Я — годяй! Рассказы о Мамалыге (Розенберг) - страница 18

Когда Миша вошёл в уборную, он увидел, что обознался. Со спущенными трусиками перед ним стояла Таня Ивлева, которую он каким-то сонным чудом перепутал с Муськой. У Тани всё уже было сделано, вода быстро журчала в унитазе, и она стала натягивать трусики на место.

— Подожди! — осипшим голосом прошипел Миша, — подожди, дай посмотреть!

— Хитренький! — лукаво сказала Таня и окончательно натянула трусики.

— Ну что тебе жалко? — заныл Миша.

— Хитренький — опять улыбнулась она. — Сначала сам покажи!

— Что? — не понял Миша.

— Что-что? А вот то! Сам покажи, тогда я покажу.

Миша совсем смутился. Такого поворота дел он от Тани Ивлевой не ожидал: это ж Таня, не Муська всё-таки. Но решаться надо было.

— Хорошо, — сказал Миша, — показываю.

Он быстро вынул из ширинки всё необходимое и быстро спрятал обратно. Ему показалось, что Таня не только не видела, что он показал, но даже не очень и смотрела. Она спустила трусики и, отвернув голову, стала смотреть в окно.

Миша стоял, смотрел на эту бессмысленную складочку с ямочкой на самом верху, такой же, как у Тани на левой щеке, и ничего не понимал.

— Тань, — разочарованно сказал он, — чем же вы по-маленькому делаете?

Таня молча встала на цыпочки, растопырила коленки, пальчиками раздвинула складочку, и взору Миши открылся крошечный пупырышек.

— И всё?! — изумлённо спросил Миша. Таня молча кивнула.

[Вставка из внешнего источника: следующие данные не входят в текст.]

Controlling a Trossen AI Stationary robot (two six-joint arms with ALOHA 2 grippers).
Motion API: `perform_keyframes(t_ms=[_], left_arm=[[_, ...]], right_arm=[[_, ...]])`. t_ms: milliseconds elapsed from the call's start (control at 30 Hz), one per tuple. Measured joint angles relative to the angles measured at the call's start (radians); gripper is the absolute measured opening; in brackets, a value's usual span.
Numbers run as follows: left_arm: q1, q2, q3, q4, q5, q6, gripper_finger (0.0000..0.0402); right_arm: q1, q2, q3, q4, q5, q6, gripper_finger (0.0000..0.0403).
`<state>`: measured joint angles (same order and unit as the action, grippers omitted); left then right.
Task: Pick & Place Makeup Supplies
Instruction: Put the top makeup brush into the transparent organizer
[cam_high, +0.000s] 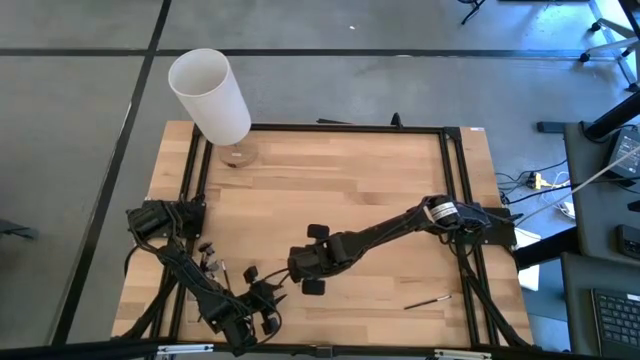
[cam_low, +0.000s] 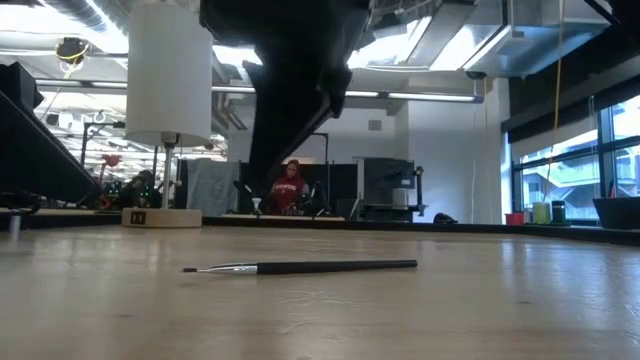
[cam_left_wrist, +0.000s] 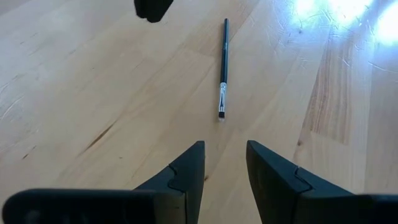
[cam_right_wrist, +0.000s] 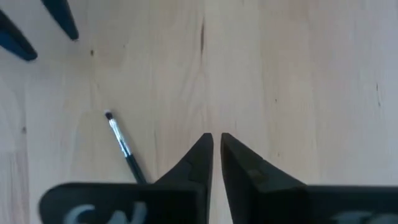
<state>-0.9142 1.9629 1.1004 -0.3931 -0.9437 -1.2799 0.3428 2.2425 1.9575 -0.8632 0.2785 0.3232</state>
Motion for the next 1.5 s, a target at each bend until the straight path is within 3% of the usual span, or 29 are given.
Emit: perform_keyframes(t_ms=[367, 500, 700, 1100, 1500], left_arm=[[0.0, 0.0, 0.0, 0.0, 0.01, -0.004, 0.0113], [0.0, 0.0, 0.0, -0.004, 0.028, -0.008, 0.0113], [0.0, 0.0, 0.0, -0.008, 0.029, -0.008, 0.0113], [0.0, 0.001, 0.0, -0.008, 0.029, -0.001, 0.0113], [0.0, 0.001, 0.0, -0.008, 0.029, 0.003, 0.0113]], right_arm=[[-0.002, 0.035, -0.002, 0.016, 0.018, 0.031, 0.007], [0.012, 0.065, 0.0, 0.028, -0.051, -0.042, 0.0091], [0.047, 0.099, 0.0, 0.033, -0.065, -0.134, 0.0113], [0.062, 0.103, 0.007, 0.038, -0.114, -0.19, 0.0114], [0.102, 0.103, 0.094, -0.047, -0.194, -0.496, 0.0108]])
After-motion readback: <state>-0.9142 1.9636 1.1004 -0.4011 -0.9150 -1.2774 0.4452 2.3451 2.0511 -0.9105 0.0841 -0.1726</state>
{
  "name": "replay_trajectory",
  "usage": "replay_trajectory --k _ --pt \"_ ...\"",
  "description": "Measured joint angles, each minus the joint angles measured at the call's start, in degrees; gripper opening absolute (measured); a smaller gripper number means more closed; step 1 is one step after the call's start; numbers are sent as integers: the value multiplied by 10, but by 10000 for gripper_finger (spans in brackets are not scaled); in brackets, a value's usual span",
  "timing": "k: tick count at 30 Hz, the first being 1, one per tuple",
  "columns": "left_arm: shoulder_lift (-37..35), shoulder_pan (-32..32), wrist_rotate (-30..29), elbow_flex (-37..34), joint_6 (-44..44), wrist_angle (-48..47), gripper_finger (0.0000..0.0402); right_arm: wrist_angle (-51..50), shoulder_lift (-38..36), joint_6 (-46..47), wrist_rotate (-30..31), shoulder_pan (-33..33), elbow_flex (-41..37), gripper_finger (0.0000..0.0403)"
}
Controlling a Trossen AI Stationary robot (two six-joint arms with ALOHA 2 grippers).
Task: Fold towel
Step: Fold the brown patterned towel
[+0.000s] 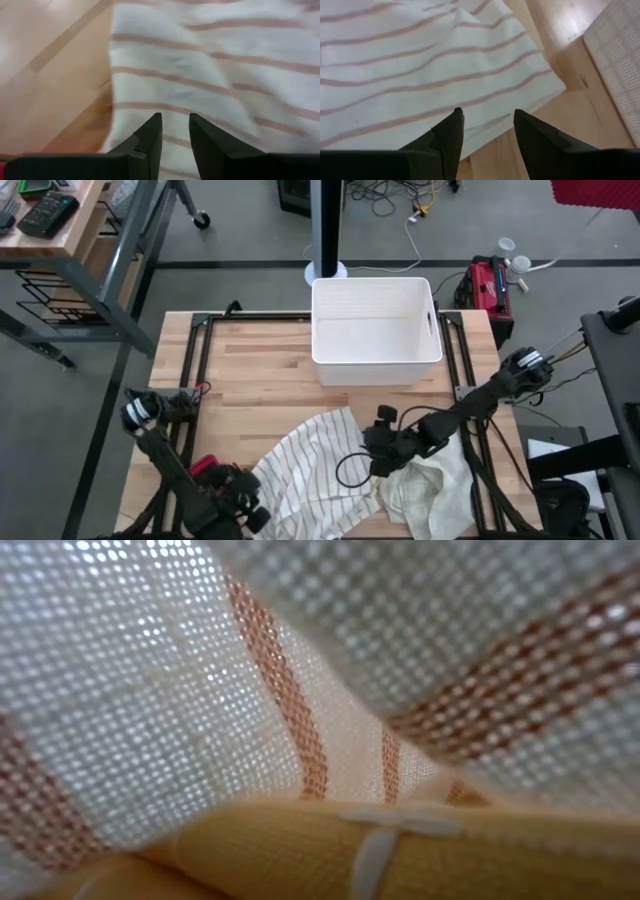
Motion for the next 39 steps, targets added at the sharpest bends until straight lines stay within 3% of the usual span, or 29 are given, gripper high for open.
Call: replay_trajectory --k 4,13,17,21,25,33,39 --pt "0 16 56 -43 -2 0 109 1 -14 -8 -1 -3 0 167" --pt "0 19 60 -78 20 33 133 1 -21 -11 0 -6 0 167" --pt "0 19 59 -102 29 73 102 3 -21 -17 1 -7 0 167" --pt "0 19 27 -107 77 120 19 5 -21 -42 -21 -21 -2 167" --pt "0 19 -19 -76 114 115 7 41 -20 -71 -62 -55 -26 167" --pt "0 20 -33 34 142 -54 1 68 -6 -73 -32 -153 -45 167" --pt "-1 21 -33 99 140 -127 0 127 47 -61 -130 -211 -45 167"
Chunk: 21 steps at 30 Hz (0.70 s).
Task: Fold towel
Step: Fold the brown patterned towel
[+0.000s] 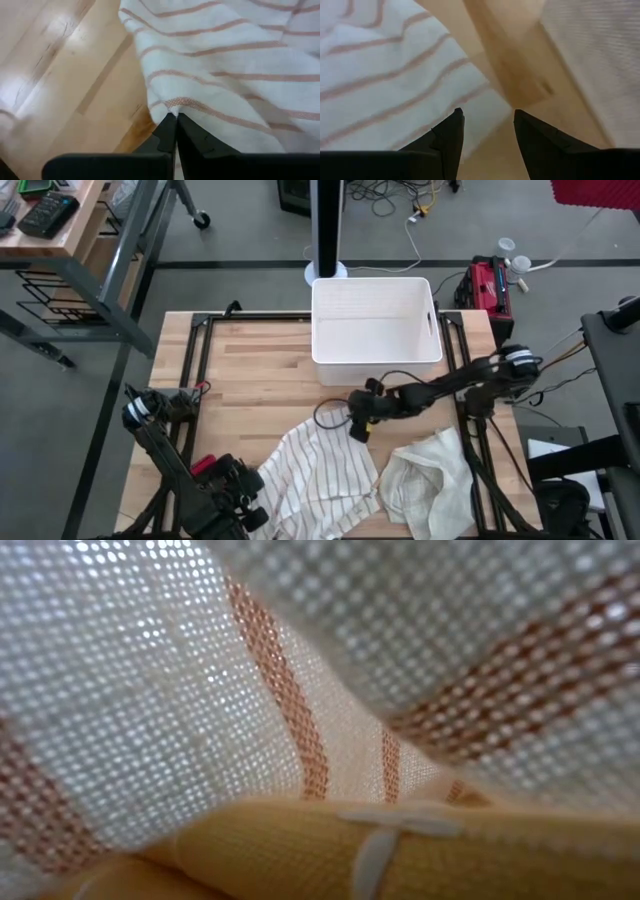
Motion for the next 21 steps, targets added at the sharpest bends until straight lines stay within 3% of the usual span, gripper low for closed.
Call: replay_trajectory --k 8,21 --pt "0 1 -1 10 -5 -1 0 -8 25 63 -13 -30 6 167" --pt "0 3 -2 10 -23 5 0 7 25 72 -38 -31 6 149"
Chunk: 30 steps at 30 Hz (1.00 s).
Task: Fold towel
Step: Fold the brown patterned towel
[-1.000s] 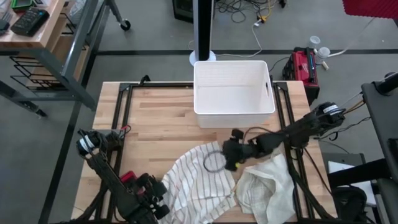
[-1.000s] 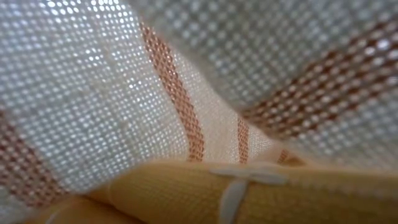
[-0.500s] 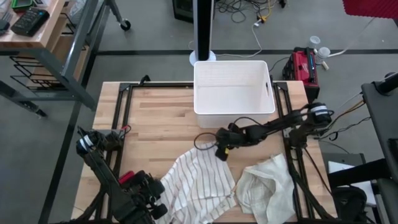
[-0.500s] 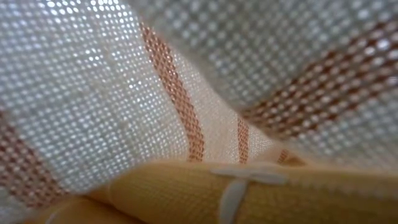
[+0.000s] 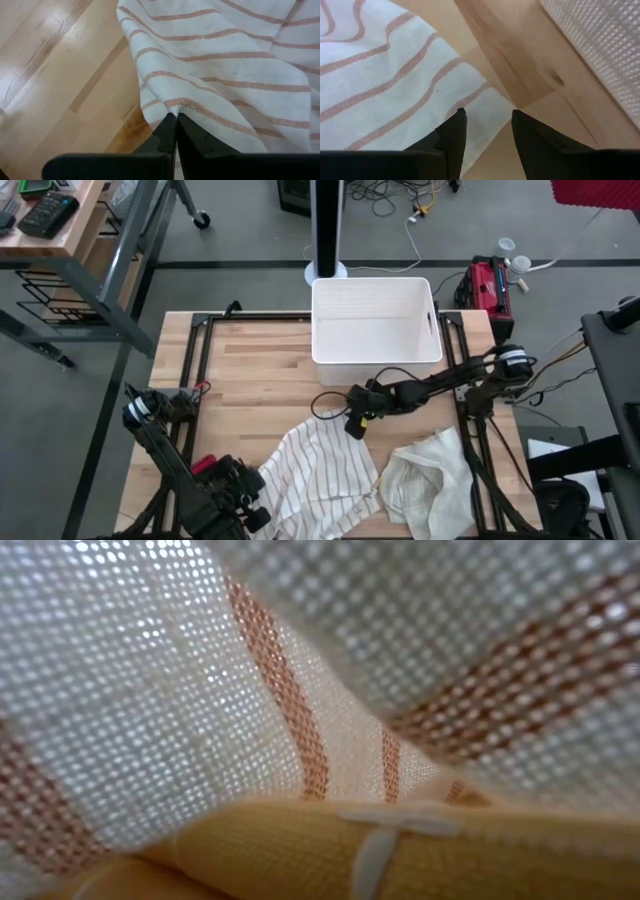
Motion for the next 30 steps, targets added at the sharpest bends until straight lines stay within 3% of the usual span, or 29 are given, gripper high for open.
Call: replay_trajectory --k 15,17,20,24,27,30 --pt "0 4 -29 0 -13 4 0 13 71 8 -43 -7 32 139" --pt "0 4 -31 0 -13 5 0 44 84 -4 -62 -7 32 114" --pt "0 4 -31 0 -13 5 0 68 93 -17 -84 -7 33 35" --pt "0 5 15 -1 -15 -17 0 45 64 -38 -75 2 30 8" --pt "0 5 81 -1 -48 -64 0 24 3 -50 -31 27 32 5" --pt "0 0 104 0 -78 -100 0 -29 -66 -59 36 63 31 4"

— Посмотрите на них!!! — раздался позади Миши жуткий крик, от которого оба они подскочили. — Вы чем здесь, мерзавцы, занимаетесь! Ах вы, паршивцы гнусные! Нет, вы все посмотрите на них!

Тётя Нина стояла в дверях, твёрдо расставив ноги, а по обе стороны от неё стали протискиваться головы детей их группы. Таня стала поспешно натягивать трусики, но было уже поздно: все всё видели. Она заплакала и сквозь слёзы принялась повторять: «Это не я, это не я, это не я…»

Тётя Нина крупно шагнула в уборную, и Миша обеими руками быстро прикрыл уши.

— Это не я! — завопил он вслед за Таней.

— Что ты ухи свои лопоухие закрыл! — орала тётя Нина. — Тебя не за ухи, тебя за другое место надо! Голову он мне открутит. Я сама тебе эти самые твои откручу, Мойша паршивый! Это тебя тоже папочка научил?

— Нет, — рыдал Миша, — это всё Генка! Пройченко! Это всё Генка!.. И Муська! — вдруг зачем-то добавил он и зарыдал ещё громче.

Тетя Нина взяла орущую Таню за руку и потащила из уборной.

— Такая приличная мама, а что ты вытворяешь? С кем ты связалась! Они же всему научат! Вот мама придёт, Валентина Борисовна ей всё расскажет…

И Миша остался в уборной один, со своими рыданиями, своими открытиями, со своими белыми ненавистными кальсонами.